## Stored data
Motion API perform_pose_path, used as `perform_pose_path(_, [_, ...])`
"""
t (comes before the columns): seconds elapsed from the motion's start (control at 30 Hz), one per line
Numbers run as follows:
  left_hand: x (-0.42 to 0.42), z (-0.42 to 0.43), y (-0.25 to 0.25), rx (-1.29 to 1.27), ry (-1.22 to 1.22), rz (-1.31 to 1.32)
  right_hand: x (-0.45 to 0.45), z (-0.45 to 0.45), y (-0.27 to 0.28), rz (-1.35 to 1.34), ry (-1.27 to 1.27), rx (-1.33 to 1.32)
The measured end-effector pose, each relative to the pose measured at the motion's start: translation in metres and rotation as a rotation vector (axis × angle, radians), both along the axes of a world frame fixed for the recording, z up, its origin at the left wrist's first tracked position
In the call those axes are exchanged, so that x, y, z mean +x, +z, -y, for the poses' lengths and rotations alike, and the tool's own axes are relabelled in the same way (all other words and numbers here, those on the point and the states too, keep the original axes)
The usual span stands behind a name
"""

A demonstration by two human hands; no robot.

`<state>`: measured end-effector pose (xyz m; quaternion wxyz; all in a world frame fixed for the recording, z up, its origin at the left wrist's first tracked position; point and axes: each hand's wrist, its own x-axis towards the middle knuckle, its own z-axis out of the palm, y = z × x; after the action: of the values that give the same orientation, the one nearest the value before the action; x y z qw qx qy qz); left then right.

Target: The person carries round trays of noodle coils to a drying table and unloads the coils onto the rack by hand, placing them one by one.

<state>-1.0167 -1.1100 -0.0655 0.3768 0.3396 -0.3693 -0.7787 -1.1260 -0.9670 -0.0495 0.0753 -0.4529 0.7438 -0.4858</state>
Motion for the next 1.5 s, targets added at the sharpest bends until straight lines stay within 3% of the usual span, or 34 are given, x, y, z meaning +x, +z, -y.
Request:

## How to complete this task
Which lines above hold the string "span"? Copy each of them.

## Response area
The usual span stands behind a name
Motion for the next 1.5 s, targets added at the sharpest bends until straight lines stay within 3% of the usual span, or 34 are given, x, y, z meaning +x, +z, -y.

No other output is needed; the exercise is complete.